Some environments cannot afford even one minute of downtime, and they should pay for the best backup coverage—whatever it costs. This is because of the great loss that they will incur if they ever lose their systems for even a short period (I know of one company that claims that it loses over $1 million a minute when its systems are down). On the other hand, if you are in an environment that can afford downtime, then spending huge amounts of money for an immediately available hot site ^[1] is a complete waste of money.

Consider Table 1-1. No one should depend on a car, or a computer, without having at least the basic level of coverage. If the only car that you own is uninsured and a drunk driver runs into you and totals it, how would you recover from such a loss? Similarly, if your computer systems have critical information stored on them, how will you recover when a hard drive crashes and all that data is lost? What some people forget is that the opposite of this equation is true as well. If you have a third car that happens to be a 20-year-old (nonclassic) car, you will probably get only liability coverage on it; you could live without that car if it were destroyed today. Spending hundreds of extra dollars a year to insure a $50 car just doesn’t make sense. Likewise, if the computers that you are managing are in an environment in which you can do without them for a few days, do you really need hot-swappable, mirrored drives? Pick an appropriate level of protection for your environment.

You need to balance the cost of a particular backup implementation against the projected monetary loss of the outage from which it protects you. For example, assume that you are evaluating two backup choices. The first option involves sending copies of your backup volumes to an off-site vendor for storage at a cost of $500 a month. The second option is an immediately available standby machine in another city that receives up-to-the-minute replication data from your production machine; let’s say this option costs you $5,000 a month.

Your company is located in Utopia, where no natural disasters ever occur, your disks are all mirrored, and you have determined that a day’s worth of downtime would cost only $500. Do you really want to spend $60,000 a year to protect against something that will probably never occur? If something catastrophic happened to your datacenter, wouldn’t the day-old, off-site copies serve just as well? Your company would suffer an extra day or so of downtime, but you have already determined that this is affordable. The $6,000-a-year solution is probably much more appropriate for this environment.
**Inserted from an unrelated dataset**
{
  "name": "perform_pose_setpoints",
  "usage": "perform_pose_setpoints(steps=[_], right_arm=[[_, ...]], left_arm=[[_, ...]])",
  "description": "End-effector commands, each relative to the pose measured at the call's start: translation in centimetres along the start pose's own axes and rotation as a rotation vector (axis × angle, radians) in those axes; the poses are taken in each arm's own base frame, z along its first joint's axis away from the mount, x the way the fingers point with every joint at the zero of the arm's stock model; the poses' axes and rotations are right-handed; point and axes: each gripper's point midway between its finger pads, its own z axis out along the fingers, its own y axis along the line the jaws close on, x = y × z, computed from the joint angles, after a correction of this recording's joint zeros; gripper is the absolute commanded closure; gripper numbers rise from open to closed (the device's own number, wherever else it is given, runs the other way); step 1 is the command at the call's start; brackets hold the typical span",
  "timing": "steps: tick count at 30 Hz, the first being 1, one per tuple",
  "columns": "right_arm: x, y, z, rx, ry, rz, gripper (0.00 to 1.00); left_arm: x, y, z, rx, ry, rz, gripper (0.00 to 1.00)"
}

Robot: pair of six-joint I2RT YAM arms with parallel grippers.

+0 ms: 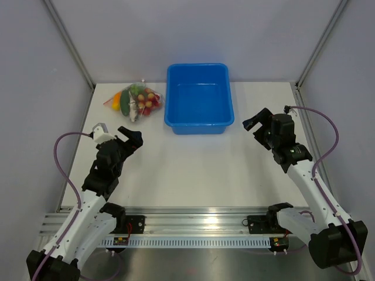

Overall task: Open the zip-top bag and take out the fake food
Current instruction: Move the zipper food storage bag to the center of the board.

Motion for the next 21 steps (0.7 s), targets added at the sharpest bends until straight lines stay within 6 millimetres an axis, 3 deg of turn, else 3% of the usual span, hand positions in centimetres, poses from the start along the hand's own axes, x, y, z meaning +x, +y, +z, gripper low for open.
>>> perform_pose_setpoints(steps=[1, 13, 21], right_arm=[[-1.3, 1.4, -0.3, -0.04, -0.036, -0.016, 0.0], [-1.0, 1.3, 0.3, -0.014, -0.008, -0.03, 0.01], [-0.8, 1.8, 0.1, -0.055, -0.002, -0.052, 0.01]], left_arm=[[-2.2, -0.4, 0.3, -0.02, -0.067, -0.041, 0.01], [-0.1, 3.7, 3.5, -0.228, -0.09, -0.219, 0.01], [0.9, 4.9, 7.5, -0.333, -0.072, -0.358, 0.01]])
However, are you protecting yourself from everything that you should be? Are you in an area that is prone to natural disasters and yet have no protection against that sort of event? Maybe you need to consider a different type of off-site storage. If you have a customer base that needs the data on your computers on a regular basis, have you provided for quick recovery in case of a failure? Perhaps you should be considering a hot site or multiple-site mirroring of your database servers. Table 1-1 provides a good overview of the various levels of coverage.

Most backup utilities were originally written to back up to tape. Therefore, most books and online manuals talk about backing up to tape. However, many people are backing up to CDs, magneto-optical disks, or even disk drives. These media types have many advantages, because they act more like disk drives than tape drives. Random access of backup data is easier and you can read them using any block size you wish, because they do not record interrecord gaps like tape drives do.

Since many people no longer use tape, this book uses the more generic word volume whenever appropriate. You’ll also find the term backup drive instead of tape drive. Again, that is because the backup drive could be a CD burner or a disk drive. The book uses the words tape and tape drive only when they are necessary and appropriate.